§ **Instructions for the task**: Exact copies of all the lines below are wanted, without a single picture.

§ **Data extract**:
◇ ◇ ◇

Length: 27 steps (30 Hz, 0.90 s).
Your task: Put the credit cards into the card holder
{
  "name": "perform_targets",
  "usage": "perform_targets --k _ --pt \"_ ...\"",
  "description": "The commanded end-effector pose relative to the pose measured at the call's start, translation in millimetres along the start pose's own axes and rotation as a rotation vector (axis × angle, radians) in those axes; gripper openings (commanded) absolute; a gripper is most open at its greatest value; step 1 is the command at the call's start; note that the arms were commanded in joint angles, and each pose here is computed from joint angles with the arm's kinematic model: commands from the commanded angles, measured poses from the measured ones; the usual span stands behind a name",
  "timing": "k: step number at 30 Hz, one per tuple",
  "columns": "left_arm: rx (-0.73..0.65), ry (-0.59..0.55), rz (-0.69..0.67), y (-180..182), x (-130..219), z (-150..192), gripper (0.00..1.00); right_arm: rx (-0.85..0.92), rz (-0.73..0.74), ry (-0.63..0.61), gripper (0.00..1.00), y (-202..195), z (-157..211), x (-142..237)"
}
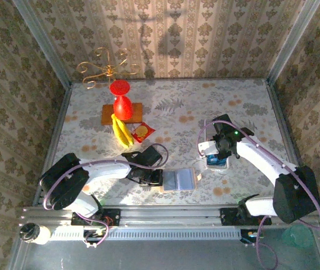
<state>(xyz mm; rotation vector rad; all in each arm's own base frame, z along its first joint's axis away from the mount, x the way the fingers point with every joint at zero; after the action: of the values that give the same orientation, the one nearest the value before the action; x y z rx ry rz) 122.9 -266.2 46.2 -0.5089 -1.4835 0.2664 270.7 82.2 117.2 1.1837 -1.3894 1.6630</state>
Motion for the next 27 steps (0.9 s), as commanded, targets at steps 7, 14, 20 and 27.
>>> perform_targets --k 7,14,20,27 --pt "0.001 0.013 -0.027 4.6 -1.8 3.6 0.07 -0.010 0.021 0.017 0.20 -2.4 1.4 8.5" --pt "-0.005 0.002 -0.025 5.1 2.9 2.5 0.11 -0.047 0.046 0.012 0.06 -0.9 1.5 26.8" --pt "-0.018 -0.017 0.001 -0.3 12.9 -0.7 0.16 -0.093 -0.024 -0.064 0.00 26.3 -13.6 52.7" --pt "-0.026 -0.059 0.029 -5.7 32.5 -5.0 0.32 -0.229 -0.064 -0.152 0.00 42.7 -29.9 79.2"
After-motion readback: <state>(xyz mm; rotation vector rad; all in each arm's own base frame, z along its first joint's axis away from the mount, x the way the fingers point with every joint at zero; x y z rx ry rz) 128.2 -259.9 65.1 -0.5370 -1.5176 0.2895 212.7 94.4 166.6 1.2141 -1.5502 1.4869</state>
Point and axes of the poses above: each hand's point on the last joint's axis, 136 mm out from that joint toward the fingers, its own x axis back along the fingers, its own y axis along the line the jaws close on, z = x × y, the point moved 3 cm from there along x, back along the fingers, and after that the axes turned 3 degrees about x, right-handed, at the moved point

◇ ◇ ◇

§ **Solution below**:
Length: 27 steps (30 Hz, 0.90 s).
Your task: Put the credit cards into the card holder
{
  "name": "perform_targets",
  "usage": "perform_targets --k _ --pt \"_ ...\"",
  "description": "The commanded end-effector pose relative to the pose measured at the call's start, translation in millimetres along the start pose's own axes and rotation as a rotation vector (axis × angle, radians) in those axes; gripper openings (commanded) absolute; a gripper is most open at its greatest value; step 1 is the command at the call's start; note that the arms were commanded in joint angles, and each pose here is computed from joint angles with the arm's kinematic model: commands from the commanded angles, measured poses from the measured ones; the usual span stands behind a name",
  "timing": "k: step number at 30 Hz, one per tuple",
  "columns": "left_arm: rx (-0.73..0.65), ry (-0.59..0.55), rz (-0.69..0.67), y (-180..182), x (-130..219), z (-150..192), gripper (0.00..1.00); right_arm: rx (-0.85..0.92), rz (-0.73..0.74), ry (-0.63..0.61), gripper (0.00..1.00), y (-202..195), z (-157..211), x (-142..237)"
}
<state>(xyz mm; rotation vector rad; all in each arm's own base frame, z along its first joint's axis away from the mount, x the way the fingers point with every joint at zero; after the action: of the values that give the same orientation, the one nearest the value before the action; x y z rx ry rz) 122.9 -266.2 46.2 -0.5089 -1.4835 0.2664 270.7 82.2 117.2 1.1837 -1.3894 1.6630</state>
Motion for the next 27 steps (0.9 s), as commanded, targets at steps 7, 14, 20 and 27.
>>> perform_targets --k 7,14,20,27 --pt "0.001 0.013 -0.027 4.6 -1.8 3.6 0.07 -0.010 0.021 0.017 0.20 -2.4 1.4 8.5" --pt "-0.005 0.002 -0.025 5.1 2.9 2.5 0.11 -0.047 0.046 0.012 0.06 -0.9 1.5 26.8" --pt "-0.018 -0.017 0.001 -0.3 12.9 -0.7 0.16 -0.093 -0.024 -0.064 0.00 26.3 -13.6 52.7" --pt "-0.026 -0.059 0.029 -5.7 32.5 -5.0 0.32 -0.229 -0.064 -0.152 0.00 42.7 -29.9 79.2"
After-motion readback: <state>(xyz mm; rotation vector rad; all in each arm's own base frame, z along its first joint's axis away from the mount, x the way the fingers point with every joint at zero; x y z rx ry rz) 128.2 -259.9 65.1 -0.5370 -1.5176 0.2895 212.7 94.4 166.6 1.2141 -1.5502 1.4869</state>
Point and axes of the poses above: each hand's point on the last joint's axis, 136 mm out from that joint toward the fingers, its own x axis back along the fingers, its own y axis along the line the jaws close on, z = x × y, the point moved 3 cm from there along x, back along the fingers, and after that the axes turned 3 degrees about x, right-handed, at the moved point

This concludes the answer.